Solo con queste premesse è dunque possibile capire perché si è giunti alle cinque esecuzioni di Verona dell'11 gennaio 1944, e perché è inimmaginabile un atto di clemenza: nessuno dei capi fascisti lo desiderava, anche se poi si affanneranno in un penoso gioco di scaricabarile per palleggiarsi l'un l'altro la responsabilità. Pavolini, perlomeno, non ebbe esitazioni ad assumersi le proprie. Quando infatti gli chiedono di adoperarsi per l'inoltro delle domande di grazia, la sua risposta è negativa.

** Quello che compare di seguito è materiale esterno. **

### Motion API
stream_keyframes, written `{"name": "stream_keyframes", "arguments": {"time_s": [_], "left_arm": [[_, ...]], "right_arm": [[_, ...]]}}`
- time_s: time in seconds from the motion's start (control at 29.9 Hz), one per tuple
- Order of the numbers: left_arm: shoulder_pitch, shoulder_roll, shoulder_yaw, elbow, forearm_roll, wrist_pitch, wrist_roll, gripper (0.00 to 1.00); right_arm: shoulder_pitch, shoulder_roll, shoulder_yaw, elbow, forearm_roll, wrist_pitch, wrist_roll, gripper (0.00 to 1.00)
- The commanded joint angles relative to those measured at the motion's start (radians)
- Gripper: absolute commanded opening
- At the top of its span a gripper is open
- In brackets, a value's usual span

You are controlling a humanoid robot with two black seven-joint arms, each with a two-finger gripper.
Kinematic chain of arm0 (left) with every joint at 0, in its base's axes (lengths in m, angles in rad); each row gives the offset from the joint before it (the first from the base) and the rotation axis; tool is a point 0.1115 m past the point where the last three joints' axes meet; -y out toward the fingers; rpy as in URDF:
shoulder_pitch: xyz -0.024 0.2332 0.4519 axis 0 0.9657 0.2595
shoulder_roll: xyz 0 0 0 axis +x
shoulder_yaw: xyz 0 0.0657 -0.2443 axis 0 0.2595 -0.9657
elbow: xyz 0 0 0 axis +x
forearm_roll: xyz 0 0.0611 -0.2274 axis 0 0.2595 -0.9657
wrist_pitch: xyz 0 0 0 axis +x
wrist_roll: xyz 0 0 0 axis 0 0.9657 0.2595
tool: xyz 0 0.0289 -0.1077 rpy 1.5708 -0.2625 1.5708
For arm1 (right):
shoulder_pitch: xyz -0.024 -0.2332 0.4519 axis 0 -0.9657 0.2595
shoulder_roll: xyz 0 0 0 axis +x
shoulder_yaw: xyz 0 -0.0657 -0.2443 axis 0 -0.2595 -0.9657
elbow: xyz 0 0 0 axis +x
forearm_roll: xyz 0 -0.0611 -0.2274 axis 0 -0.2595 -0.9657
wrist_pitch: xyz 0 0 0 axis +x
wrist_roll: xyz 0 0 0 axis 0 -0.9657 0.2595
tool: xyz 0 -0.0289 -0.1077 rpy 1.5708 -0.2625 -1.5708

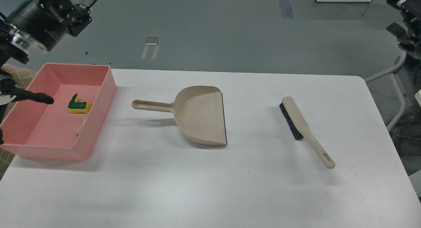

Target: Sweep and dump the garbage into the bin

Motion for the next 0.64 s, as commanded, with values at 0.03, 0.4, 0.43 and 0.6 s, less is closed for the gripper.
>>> {"name": "stream_keyframes", "arguments": {"time_s": [0.03,0.4,0.43,0.6], "left_arm": [[-0.164,-0.123,0.061,0.21,0.004,-0.047,-0.003,0.97],[-0.33,-0.335,0.213,0.582,0.004,-0.134,-0.166,0.97],[-0.33,-0.335,0.213,0.582,0.004,-0.134,-0.166,0.97],[-0.326,-0.416,0.23,0.59,-0.005,-0.134,-0.175,0.97]], "right_arm": [[0.123,0.156,0.022,-0.147,0.016,-0.006,0.084,0.98],[0.163,0.48,0.078,-0.273,0.143,-0.017,0.125,0.99],[0.163,0.481,0.078,-0.273,0.143,-0.017,0.125,0.99],[0.163,0.543,0.078,-0.275,0.143,-0.09,0.125,0.98]]}}
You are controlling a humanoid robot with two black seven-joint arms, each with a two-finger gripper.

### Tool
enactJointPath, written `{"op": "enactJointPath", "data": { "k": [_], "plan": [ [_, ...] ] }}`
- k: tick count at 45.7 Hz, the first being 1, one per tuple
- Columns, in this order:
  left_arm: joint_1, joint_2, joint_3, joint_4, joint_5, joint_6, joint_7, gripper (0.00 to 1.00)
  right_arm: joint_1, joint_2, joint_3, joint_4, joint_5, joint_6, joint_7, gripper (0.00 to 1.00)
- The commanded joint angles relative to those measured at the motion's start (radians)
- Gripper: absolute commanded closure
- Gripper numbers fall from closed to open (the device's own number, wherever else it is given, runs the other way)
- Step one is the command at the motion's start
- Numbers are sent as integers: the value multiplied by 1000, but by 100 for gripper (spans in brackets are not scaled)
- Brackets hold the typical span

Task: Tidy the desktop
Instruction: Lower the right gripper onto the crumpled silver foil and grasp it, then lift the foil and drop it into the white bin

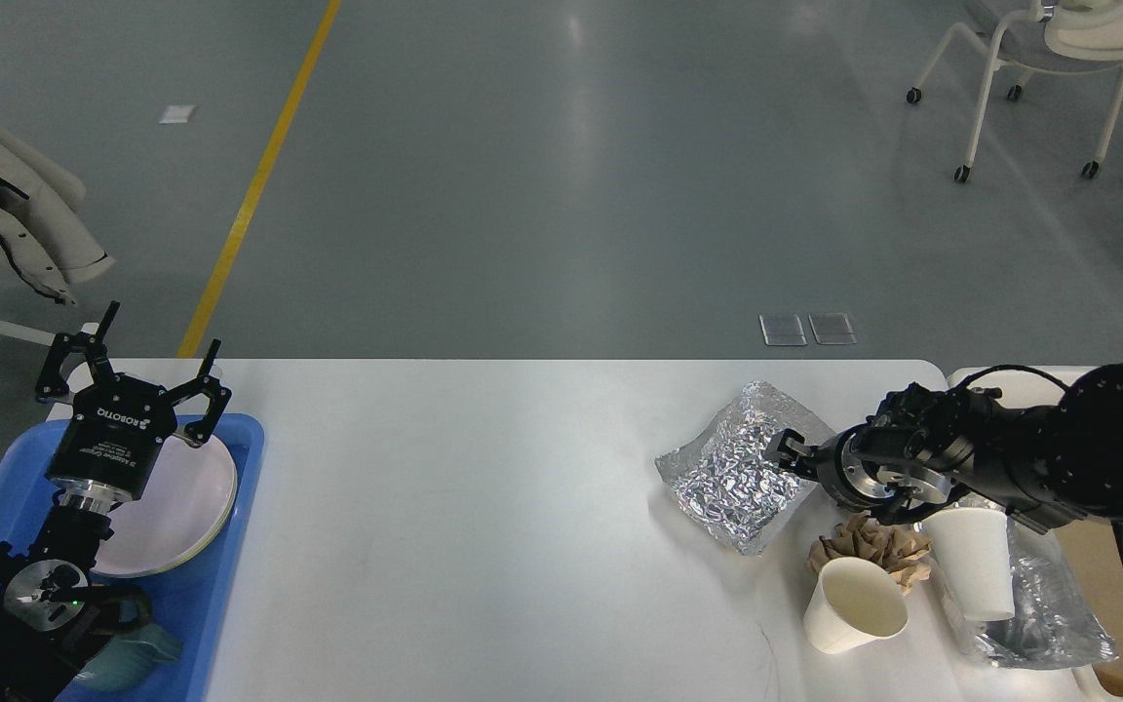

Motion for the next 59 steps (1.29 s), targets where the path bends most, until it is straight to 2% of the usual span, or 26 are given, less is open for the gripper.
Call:
{"op": "enactJointPath", "data": {
  "k": [1, 3, 4, 5, 6, 22, 27, 31, 35, 38, 44, 46, 54, 55, 59],
  "plan": [
    [0, 0, 1, 0, 0, 0, 0, 3, -30, 9, 17, -19, -2, -14, 0, 59],
    [0, 0, 1, 0, 0, 0, 0, 3, -35, 10, 18, -19, -4, -17, 1, 66],
    [0, 0, -1, 0, 0, 0, 0, 3, -38, 12, 18, -19, -4, -17, 1, 78],
    [0, 0, 1, 0, 0, 0, 0, 3, -39, 12, 18, -19, -4, -15, 4, 98],
    [0, 0, 1, 0, 0, 0, 0, 3, -41, 12, 18, -20, -4, -15, 4, 100],
    [0, 0, -1, 0, 0, 0, 0, 3, -23, 13, 48, 1, 1, -8, 7, 100],
    [0, 0, -1, 0, 0, 0, 0, 3, 91, -17, 26, 95, 1, 3, 9, 100],
    [0, 0, -1, 0, 0, 0, 0, 3, 293, -115, -29, 248, -2, 34, 9, 100],
    [0, 0, -1, 0, 0, 0, 2, 3, 574, -188, -127, 401, -10, 117, 10, 100],
    [0, 0, -1, 0, 0, 0, 2, 3, 804, -231, -199, 475, -45, 230, 10, 100],
    [0, 0, -1, 0, 0, 0, 2, 3, 1183, -304, -267, 494, -224, 612, 17, 100],
    [0, 0, -1, 0, 0, 0, 2, 3, 1269, -327, -264, 491, -313, 702, 23, 100],
    [0, 0, -1, 0, 0, 0, 0, 3, 1439, -381, -287, 495, -527, 781, 64, 100],
    [0, 0, 1, 0, 0, 0, 0, 3, 1442, -389, -322, 492, -557, 784, 90, 100],
    [0, 0, 1, 0, 0, 0, 0, 3, 1421, -421, -386, 480, -623, 744, 93, 100]
  ]
}}
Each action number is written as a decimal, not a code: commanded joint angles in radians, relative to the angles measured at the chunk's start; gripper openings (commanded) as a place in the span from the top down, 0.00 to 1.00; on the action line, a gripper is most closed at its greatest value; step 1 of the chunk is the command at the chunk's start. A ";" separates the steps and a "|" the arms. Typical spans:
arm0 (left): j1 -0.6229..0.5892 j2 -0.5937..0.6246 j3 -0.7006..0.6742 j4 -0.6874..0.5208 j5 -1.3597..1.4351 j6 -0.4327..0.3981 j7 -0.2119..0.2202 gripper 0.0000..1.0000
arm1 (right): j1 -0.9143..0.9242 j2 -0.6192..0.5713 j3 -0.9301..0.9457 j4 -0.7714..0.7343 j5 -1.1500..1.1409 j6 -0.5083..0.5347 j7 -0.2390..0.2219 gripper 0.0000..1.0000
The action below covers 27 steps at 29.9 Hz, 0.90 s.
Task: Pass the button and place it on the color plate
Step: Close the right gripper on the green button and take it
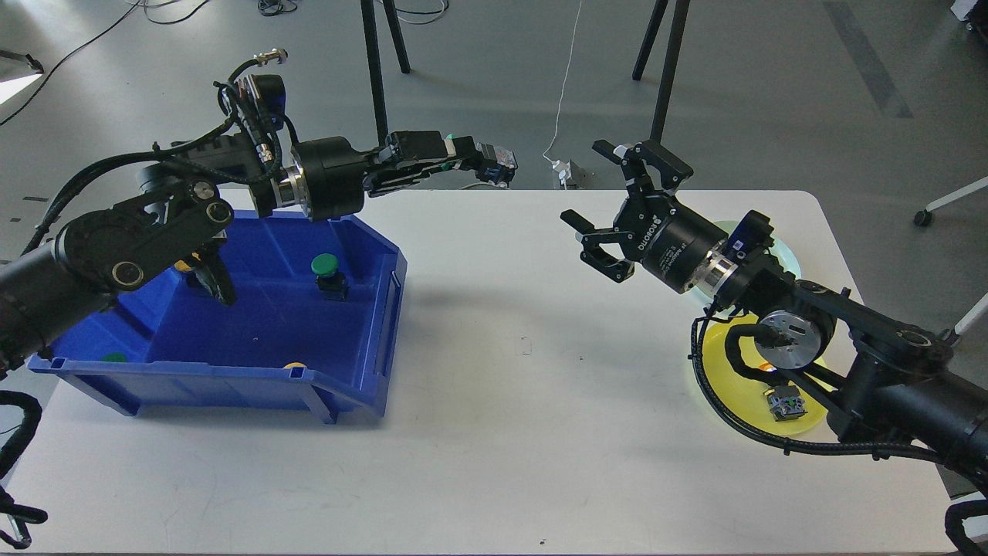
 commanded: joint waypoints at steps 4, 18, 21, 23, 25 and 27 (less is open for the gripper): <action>0.002 0.000 0.000 0.001 -0.002 0.000 0.000 0.79 | 0.024 0.097 -0.005 -0.070 -0.001 0.001 0.003 0.04; 0.002 -0.002 0.000 0.011 -0.003 0.000 0.000 0.79 | 0.102 0.270 -0.006 -0.215 -0.001 0.001 0.003 0.07; 0.002 -0.002 0.000 0.011 -0.003 0.000 0.000 0.79 | 0.102 0.276 -0.006 -0.221 -0.001 0.001 0.003 0.19; 0.002 -0.002 0.000 0.011 -0.005 0.000 0.000 0.79 | 0.100 0.276 -0.005 -0.221 -0.001 0.001 0.003 0.29; 0.002 -0.002 0.000 0.014 -0.005 0.000 0.000 0.79 | 0.100 0.275 -0.005 -0.221 -0.001 0.000 0.003 0.40; 0.002 -0.002 -0.002 0.017 -0.005 0.000 0.000 0.79 | 0.100 0.272 -0.002 -0.221 -0.001 0.001 0.004 0.50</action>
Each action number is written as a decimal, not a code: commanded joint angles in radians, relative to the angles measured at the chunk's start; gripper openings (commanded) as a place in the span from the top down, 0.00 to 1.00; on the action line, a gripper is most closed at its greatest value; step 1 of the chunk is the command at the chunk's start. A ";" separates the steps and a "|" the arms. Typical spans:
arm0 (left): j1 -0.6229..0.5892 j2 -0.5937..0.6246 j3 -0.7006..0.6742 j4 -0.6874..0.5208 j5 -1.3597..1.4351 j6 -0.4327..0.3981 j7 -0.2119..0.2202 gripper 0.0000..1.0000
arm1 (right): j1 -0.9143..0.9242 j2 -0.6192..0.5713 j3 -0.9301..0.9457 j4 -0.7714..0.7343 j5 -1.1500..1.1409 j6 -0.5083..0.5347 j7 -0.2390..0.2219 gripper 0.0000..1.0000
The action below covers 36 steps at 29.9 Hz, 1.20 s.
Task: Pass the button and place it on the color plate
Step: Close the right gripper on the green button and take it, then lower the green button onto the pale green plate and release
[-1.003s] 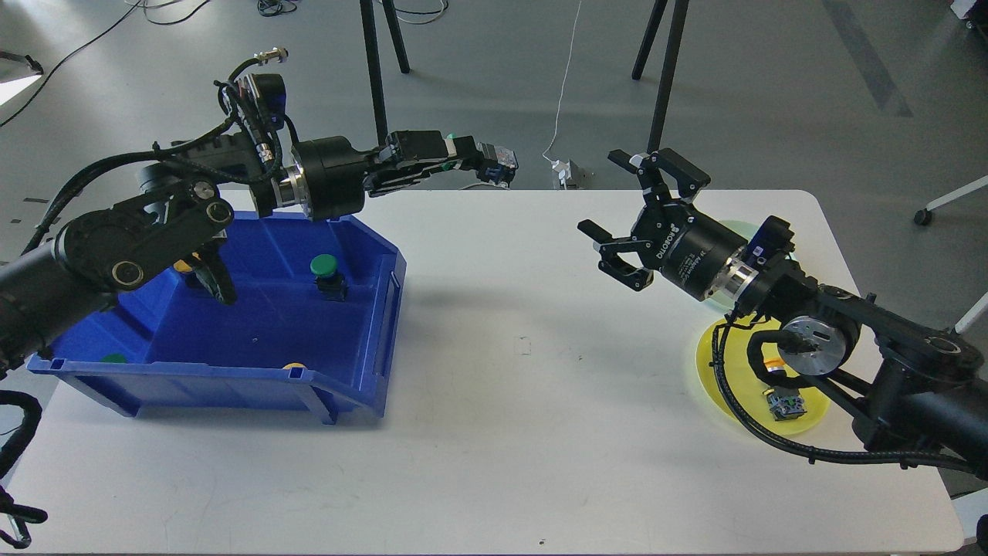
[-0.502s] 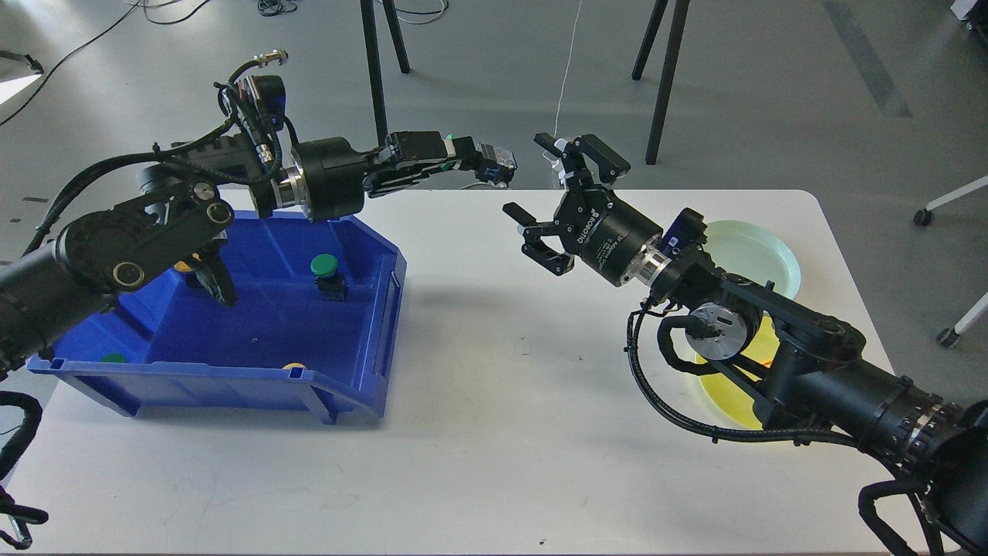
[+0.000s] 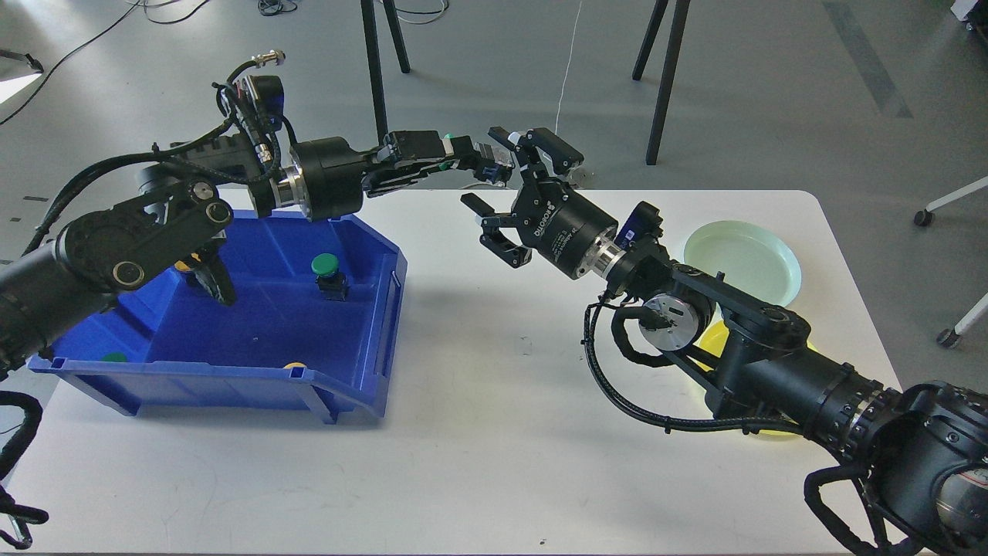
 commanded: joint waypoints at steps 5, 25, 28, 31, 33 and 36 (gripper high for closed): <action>0.000 -0.001 -0.002 0.004 0.000 0.000 0.000 0.79 | -0.003 -0.006 0.013 0.000 0.000 -0.009 0.002 0.78; 0.000 -0.009 0.000 0.025 -0.095 0.000 0.000 0.08 | -0.007 -0.054 0.038 0.011 0.002 -0.004 0.003 0.99; 0.000 -0.011 0.000 0.025 -0.097 0.000 0.000 0.08 | -0.029 -0.116 0.068 0.017 0.002 -0.006 0.003 0.99; 0.000 -0.011 -0.002 0.025 -0.098 0.000 0.000 0.08 | -0.078 -0.206 0.097 0.015 -0.001 -0.014 0.003 0.99; 0.000 -0.011 -0.002 0.025 -0.098 0.000 0.000 0.08 | -0.102 -0.295 0.110 0.014 -0.003 -0.052 0.003 0.99; 0.002 -0.011 -0.002 0.025 -0.098 0.000 0.000 0.08 | -0.130 -0.378 0.107 0.000 -0.012 -0.165 0.002 0.99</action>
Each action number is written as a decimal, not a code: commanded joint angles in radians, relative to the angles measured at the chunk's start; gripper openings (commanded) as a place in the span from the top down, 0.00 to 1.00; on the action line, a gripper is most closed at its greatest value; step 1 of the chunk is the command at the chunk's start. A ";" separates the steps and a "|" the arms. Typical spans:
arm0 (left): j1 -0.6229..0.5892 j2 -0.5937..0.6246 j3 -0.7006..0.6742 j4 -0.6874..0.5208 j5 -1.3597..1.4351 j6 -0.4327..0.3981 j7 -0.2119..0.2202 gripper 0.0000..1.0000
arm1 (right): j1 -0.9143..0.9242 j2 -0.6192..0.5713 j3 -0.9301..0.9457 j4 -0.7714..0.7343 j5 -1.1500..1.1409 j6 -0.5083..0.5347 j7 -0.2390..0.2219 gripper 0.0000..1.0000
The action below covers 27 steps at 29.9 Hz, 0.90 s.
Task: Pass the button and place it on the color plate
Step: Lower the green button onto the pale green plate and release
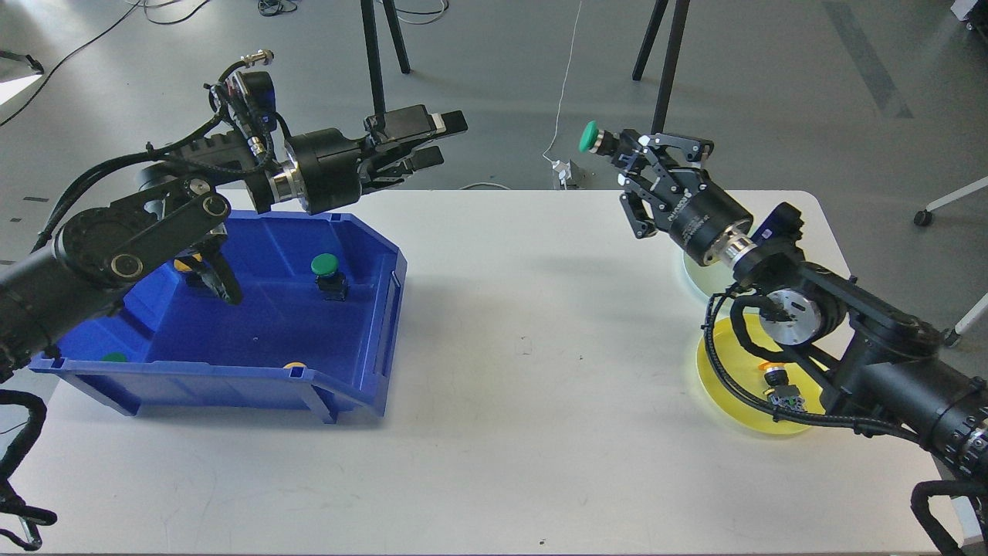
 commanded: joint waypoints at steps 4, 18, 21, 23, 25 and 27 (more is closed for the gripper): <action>0.002 0.000 0.000 0.000 -0.002 0.000 0.000 0.08 | -0.049 -0.134 -0.033 -0.075 -0.066 -0.260 -0.002 0.99; 0.003 0.000 0.000 0.000 -0.002 0.000 0.000 0.08 | -0.034 0.108 -0.251 -0.574 -0.144 -0.429 0.034 0.94; 0.003 0.000 0.000 0.000 -0.002 0.000 0.000 0.08 | -0.031 0.113 -0.250 -0.574 -0.144 -0.431 0.034 0.82; 0.003 0.000 0.000 0.000 -0.002 0.000 0.000 0.08 | -0.031 0.113 -0.248 -0.574 -0.144 -0.431 0.034 0.77; 0.003 0.000 0.000 0.000 -0.002 0.000 0.000 0.08 | -0.029 0.114 -0.248 -0.574 -0.144 -0.431 0.034 0.63; 0.003 0.000 0.000 0.000 -0.002 0.000 0.000 0.08 | -0.028 0.114 -0.247 -0.574 -0.143 -0.432 0.034 0.51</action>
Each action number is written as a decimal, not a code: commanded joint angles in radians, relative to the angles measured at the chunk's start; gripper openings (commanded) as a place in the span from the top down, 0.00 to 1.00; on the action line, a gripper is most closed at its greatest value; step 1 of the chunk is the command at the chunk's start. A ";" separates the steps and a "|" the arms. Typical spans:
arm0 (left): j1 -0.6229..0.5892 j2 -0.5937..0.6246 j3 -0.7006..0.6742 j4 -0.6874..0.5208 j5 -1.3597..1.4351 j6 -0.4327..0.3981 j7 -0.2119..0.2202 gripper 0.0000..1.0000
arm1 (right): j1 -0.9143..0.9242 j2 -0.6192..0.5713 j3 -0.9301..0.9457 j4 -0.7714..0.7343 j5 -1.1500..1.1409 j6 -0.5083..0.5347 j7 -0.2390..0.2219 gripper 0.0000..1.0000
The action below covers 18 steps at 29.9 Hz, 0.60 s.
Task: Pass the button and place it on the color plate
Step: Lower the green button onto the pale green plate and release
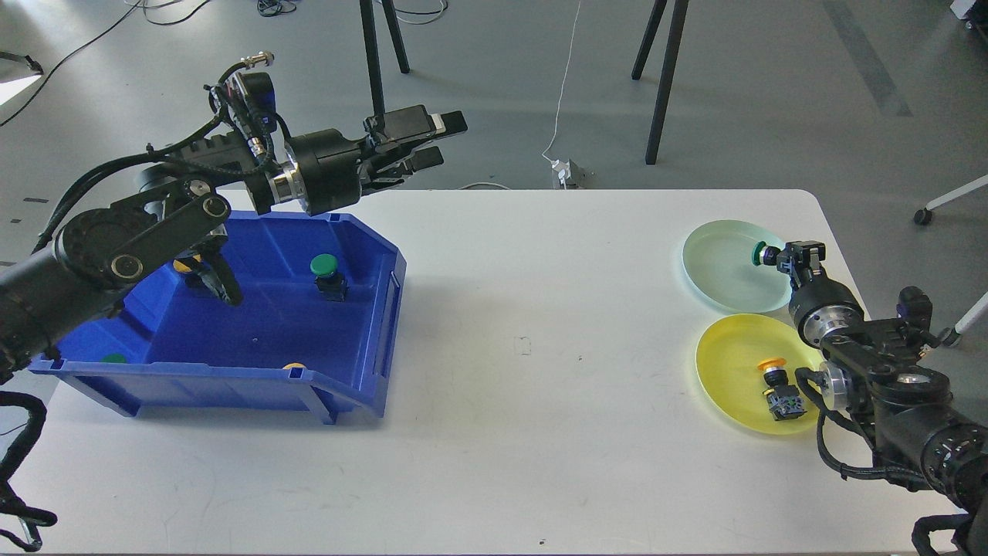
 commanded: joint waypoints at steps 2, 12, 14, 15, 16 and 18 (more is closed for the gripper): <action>0.000 0.000 0.000 0.000 0.000 0.000 0.000 0.08 | 0.003 -0.001 0.003 0.000 0.003 -0.002 0.000 0.46; 0.000 0.000 -0.001 0.000 0.000 0.000 0.000 0.08 | 0.024 -0.006 0.013 0.008 0.012 0.000 0.001 0.08; 0.000 -0.002 -0.001 0.000 -0.005 0.000 0.000 0.08 | 0.035 -0.007 0.016 0.009 0.015 0.000 0.001 0.07; 0.000 -0.003 -0.001 0.000 -0.017 0.000 0.000 0.08 | 0.045 -0.009 0.025 0.009 0.015 0.002 0.001 0.06; 0.000 -0.003 -0.001 0.001 -0.034 0.000 0.000 0.08 | 0.059 -0.010 0.045 0.012 0.015 0.008 0.001 0.06; 0.000 -0.003 0.000 0.014 -0.072 0.000 0.000 0.08 | 0.082 -0.010 0.092 0.017 0.017 0.017 0.001 0.06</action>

Circa le ultime ore dei condannati di Verona e il comportamento di Pavolini, esiste una testimonianza di Puccio Pucci, già segretario generale del CONI e all'epoca collaboratore del segretario del partito.
Racconta Pucci:
"Tra i ricordi più tristi della mia vita c'è l'episodio della fucilazione dei cinque membri del Gran Consiglio del fascismo cui dovetti assistere per incarico ricevuto dal segretario del partito. Conosco direttamente i retroscena, che si conclusero con la condanna a morte. Appena terminato il processo di Verona, Pavolini e io partimmo alla volta di Gargnano. Pavolini fu ricevuto dal Duce, al quale riferì esattamente le conclusioni processuali. Subito dopo questo colloquio, mentre ritornavamo a Verona (dove nel frattempo i cinque condannati a morte avevano presentato domanda di grazia), Pavolini mi raccontò che Mussolini gli aveva detto: «Ero sicuro che la decisione del tribunale straordinario sarebbe stata di condanna a morte. Con questa condanna si chiude un ciclo storico. Come capo dello Stato e del fascismo, non dunque come parente di uno dei condannati, ritengo che i giudici di Verona abbiano fatto il loro dovere». Raggiunta Verona, Pavolini e io ci recammo in prefettura, da Cosmin, capo della provincia, presso il quale si trovavano le domande di grazia. Era sopraggiunto anche Buffarini Guidi, ministro degli Interni. Qui ebbe inizio il conflitto delle competenze per l'inoltro delle domande di grazia a Mussolini. Pavolini si limitò a dire con significativa insistenza che non si poteva mettere Mussolini in una situazione di doloroso imbarazzo. Secondo quanto so per scienza diretta, Pavolini non era personalmente bramoso della morte di Ciano. Fu lui a impedire che un gruppo di fascisti emiliani entrasse nottetempo nel carcere degli Scalzi per fare giustizia sommaria di Ciano e degli altri".
Si conoscono anche le esatte parole che Pavolini pronunciò per rifiutare l'inoltro delle suppliche. Disse: «Non possiamo obbligare il Duce a ucciderlo due volte».